Reproduce precisely the lines of the listing below, starting with the line that contains "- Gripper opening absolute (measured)" and stopping after the line that contains "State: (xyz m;"; include nothing else.

- **Given material**:
-- Opening Marker --
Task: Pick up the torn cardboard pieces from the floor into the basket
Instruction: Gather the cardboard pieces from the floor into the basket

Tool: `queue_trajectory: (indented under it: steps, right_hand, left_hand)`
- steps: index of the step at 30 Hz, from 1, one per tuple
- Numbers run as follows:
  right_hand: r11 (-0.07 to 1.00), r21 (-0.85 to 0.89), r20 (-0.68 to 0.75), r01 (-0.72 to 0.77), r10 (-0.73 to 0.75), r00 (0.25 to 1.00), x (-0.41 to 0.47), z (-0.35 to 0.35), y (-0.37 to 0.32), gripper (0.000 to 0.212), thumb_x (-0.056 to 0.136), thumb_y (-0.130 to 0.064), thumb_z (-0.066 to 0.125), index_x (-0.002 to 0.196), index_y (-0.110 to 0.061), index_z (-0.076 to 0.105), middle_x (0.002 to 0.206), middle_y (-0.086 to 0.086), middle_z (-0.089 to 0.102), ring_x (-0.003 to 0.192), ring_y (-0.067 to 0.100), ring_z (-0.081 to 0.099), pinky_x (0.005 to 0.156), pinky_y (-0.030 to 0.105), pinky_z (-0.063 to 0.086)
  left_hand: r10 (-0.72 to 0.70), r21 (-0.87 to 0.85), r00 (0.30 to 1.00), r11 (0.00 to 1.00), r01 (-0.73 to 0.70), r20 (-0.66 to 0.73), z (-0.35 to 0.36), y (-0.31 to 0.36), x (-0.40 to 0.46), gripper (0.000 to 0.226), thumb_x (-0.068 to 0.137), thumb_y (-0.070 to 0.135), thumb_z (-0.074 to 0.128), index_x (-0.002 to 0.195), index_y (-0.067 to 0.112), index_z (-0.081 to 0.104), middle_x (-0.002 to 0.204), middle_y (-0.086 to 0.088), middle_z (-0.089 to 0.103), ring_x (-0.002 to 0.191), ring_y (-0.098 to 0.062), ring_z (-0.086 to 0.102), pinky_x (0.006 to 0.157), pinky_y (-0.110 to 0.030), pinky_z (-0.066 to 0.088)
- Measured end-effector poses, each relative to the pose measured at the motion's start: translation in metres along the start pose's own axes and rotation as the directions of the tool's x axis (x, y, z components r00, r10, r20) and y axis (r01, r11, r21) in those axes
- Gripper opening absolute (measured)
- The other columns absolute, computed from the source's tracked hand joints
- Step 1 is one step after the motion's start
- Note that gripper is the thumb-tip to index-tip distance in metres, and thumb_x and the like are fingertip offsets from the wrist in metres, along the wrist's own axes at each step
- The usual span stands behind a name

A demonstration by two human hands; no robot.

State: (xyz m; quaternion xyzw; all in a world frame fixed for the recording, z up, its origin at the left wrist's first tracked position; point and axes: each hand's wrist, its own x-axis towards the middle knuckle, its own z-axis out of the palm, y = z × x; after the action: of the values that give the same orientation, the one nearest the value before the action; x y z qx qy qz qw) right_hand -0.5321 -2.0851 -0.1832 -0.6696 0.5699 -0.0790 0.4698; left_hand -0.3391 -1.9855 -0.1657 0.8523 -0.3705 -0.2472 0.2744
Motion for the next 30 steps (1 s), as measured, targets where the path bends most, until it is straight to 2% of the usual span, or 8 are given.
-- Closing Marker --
- **Result of this task**:
- Gripper opening absolute (measured)
- The other columns absolute, computed from the source's tracked hand joints
- Step 1 is one step after the motion's start
- Note that gripper is the thumb-tip to index-tip distance in metres, and thumb_x and the like are fingertip offsets from the wrist in metres, along the wrist's own axes at each step
- The usual span stands behind a name

A demonstration by two human hands; no robot.

State: (xyz m; quaternion xyzw; all in a world frame fixed for the recording, z up, its origin at the left wrist's first tracked position; point and axes: each hand's wrist, its own x-axis towards the middle knuckle, its own z-axis out of the palm, y = z × x; after the action: of the values that give the same orientation, the one nearest the value before the action; x y z qx qy qz qw) right_hand -0.5321 -2.0851 -0.1832 -0.6696 0.5699 -0.0790 0.4698; left_hand -0.3391 -1.9855 -0.1657 0.8523 -0.3705 -0.2472 0.2744

The exercise asks for nothing more.